1 – Mary (calma, voltaremos nela)

2 – Meg (1 e 2, porque sim, tiveram 2 Megs e as duas morreram)

3 – Ruby

4 – Jo Harvelle

5 – Ellen Harvelle

6 – Bela Talbot

7 – Pamela Barnes

8 – Anna Milton

9 – Abaddon (tudo bem, ela era uma das vilãs principais, mas vai entrar na lista assim mesmo)

10 – Amelia Novak (okay, ela apareceu pouco, mas é importante o suficiente para traçar a história da Claire)

11 – Linda Tran (Mãe do Kevin)

12 – Missouri (a vidente)

13 – E (por último, mas não menos importante e doloroso) Charlie Bradbury.

Aí vocês vão me dizer “Ah, Laura, mas eles trouxeram a Mary de volta”, e eu vou perguntar: Pra quê? O que ela fez de relevante até agora? Trouxeram de volta, pois o Dean sentia falta da mãe, mas a presença dela ainda não significou quase nada pra jornada deles. Além do fato de que agora ela tá presa em outra dimensão e aparece episódio não e no outro muito menos. Supernatural tem um longo histórico de violência e morte contra personagens femininos e não sou eu que estou falando, já rolaram discussões, fóruns, artigos e até declarações dos próprios atores da série em relação a isso.

Outra série que costuma eliminar com certa frequência suas personagens femininas é NCIS.

A primeira personagem principal a morrer foi a Agente Kate Todd, no final da segunda temporada. Na quarta temporada foi a vez da Agente Paula Cassidy. A Diretora Jenny Shepard foi morta na quinta temporada. Na décima temporada sobrou até pra Jackie, esposa do Diretor Vance, que foi morta em casa, durante um ataque. Na 12ª temporada, foi a vez de Diane, ex-mulher, de Gibbs ser morta. Fato curiosamente mórbido: Diane foi morta da mesma forma que Kate. E, pra terminar, no final da 13ª temporada, ficamos sabendo da morte de Ziva (a atriz Cote de Pablo deixou a série no início da 11ª). Desde que havia deixado o NCIS, Ziva vivia em Israel, em uma vida, aparentemente pacata, até um ataque terrorista tirar sua vida e, por consequência, revelar a Tony que os dois tinham uma filha juntos. Mas enfim, o foco não é esse…rsrsrs! A questão é que NCIS também matou seis personagens femininas principais.

Sim, eu posso estar problematizando, eu tenho a tendência a fazer isso, mas eu não posso evitar me perguntar por que ainda incentivamos estereótipos machistas ou porque tantas personagens fortes são mortas em suas séries.

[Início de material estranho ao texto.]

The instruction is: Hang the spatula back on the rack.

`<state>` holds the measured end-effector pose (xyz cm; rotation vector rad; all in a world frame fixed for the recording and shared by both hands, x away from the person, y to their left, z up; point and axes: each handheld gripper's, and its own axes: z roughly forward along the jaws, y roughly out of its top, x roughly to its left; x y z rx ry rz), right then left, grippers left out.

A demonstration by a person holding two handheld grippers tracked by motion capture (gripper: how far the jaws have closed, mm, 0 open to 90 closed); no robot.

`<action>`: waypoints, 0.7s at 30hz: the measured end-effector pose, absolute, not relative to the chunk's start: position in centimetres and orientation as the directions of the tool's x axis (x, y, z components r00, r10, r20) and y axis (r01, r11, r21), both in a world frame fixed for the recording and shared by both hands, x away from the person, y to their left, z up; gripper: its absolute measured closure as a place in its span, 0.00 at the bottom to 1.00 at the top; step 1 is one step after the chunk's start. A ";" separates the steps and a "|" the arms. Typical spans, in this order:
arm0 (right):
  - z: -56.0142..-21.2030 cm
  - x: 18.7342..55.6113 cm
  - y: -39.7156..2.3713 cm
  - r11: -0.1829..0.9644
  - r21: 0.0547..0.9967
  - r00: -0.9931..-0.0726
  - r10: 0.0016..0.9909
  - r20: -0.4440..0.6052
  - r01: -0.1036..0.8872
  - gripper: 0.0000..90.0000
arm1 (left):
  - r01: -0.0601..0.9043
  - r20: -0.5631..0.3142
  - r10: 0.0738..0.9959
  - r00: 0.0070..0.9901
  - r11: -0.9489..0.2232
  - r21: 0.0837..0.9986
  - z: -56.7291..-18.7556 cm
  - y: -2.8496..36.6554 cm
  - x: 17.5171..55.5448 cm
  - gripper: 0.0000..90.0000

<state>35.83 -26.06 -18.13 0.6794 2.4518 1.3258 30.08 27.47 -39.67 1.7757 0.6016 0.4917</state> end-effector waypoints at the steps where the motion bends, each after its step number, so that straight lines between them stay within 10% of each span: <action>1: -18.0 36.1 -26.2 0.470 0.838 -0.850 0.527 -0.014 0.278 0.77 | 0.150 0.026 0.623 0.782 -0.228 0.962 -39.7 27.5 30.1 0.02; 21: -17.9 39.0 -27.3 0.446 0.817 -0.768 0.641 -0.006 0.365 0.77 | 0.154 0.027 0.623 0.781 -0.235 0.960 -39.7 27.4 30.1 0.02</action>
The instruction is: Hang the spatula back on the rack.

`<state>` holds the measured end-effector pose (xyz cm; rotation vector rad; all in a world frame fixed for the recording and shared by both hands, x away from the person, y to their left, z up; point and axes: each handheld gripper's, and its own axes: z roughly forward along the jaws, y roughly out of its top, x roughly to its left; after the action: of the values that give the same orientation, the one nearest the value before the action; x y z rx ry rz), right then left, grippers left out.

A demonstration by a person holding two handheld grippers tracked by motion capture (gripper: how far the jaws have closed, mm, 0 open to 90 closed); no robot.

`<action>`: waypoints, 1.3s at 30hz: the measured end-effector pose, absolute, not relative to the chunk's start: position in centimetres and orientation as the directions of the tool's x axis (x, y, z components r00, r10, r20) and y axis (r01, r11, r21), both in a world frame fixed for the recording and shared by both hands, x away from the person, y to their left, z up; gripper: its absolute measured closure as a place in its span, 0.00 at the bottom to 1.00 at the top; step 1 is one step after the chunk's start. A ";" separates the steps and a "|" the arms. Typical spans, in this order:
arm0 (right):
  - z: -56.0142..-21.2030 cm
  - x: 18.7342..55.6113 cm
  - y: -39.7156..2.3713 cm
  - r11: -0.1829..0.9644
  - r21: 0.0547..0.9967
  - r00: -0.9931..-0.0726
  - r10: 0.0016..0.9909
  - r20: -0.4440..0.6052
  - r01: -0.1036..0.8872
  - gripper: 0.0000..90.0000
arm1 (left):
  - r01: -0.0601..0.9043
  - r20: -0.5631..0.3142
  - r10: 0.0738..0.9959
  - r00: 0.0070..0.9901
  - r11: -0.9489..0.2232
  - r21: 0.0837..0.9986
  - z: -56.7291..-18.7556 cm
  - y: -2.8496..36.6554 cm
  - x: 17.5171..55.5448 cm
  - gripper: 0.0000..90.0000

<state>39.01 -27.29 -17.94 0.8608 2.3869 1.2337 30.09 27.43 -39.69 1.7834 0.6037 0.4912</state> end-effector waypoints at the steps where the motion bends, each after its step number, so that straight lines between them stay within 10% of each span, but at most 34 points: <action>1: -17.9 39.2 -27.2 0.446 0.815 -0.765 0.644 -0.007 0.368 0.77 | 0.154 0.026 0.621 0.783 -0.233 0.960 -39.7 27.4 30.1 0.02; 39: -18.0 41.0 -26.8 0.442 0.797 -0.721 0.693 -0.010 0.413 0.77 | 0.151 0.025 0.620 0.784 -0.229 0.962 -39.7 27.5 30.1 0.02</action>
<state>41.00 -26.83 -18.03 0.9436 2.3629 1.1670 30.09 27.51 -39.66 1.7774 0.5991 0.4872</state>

Mas não temam, por nem tudo está perdido. Enquanto continuamos vendo as mesmas coisas se repetindo na telinha, por trás das câmeras as coisas estão mudando e pra melhor. Cada vez mais temos mais mulheres showrunners, mulher na produção de séries e mulheres na direção. Ellen Pompeo e Chandra Wilson já comandaram o show por de trás das câmeras em episódios de Grey’s Anatomy. Chandra, inclusive, já dirigiu um episódio de Scandal. Ainda em Grey’s Anatomy, Debbie Allen, a Dra. Katherine Avery, já comandou diversos episódios e ainda pretende incluir mais em seu currículo como diretora. Amy Poehler dirigiu três episódios de Parks And Recreation. Mindy Kaling dirigiu um episódio de The Office. Emmy Rossum esteve por trás das câmeras em um dos episódios de Shameless, assim como Zooey Deschanel, que comandou um episódio de New Girl. Kerry Washington fez sua estreia atrás das câmeras em um dos últimos episódios da temporada final de Scandal. Enquanto Gina Rodriguez dirigiu um episódio da quarta temporada de sua Jane The Virgin.

A conclusão dessa coluna? Sim, ainda há um machismo camuflado, escondido no meio das produções de TV, mas estamos caminhando, estamos quebrando esses estigmas, derrubando essas barreiras diariamente, até que haja cada vez mais igualdade.

Então, o que você acha disso tudo? Há um machismo escondido na TV? Ou faz tudo parte uma grande problematização? Vamos debater! Deixe seu comentário.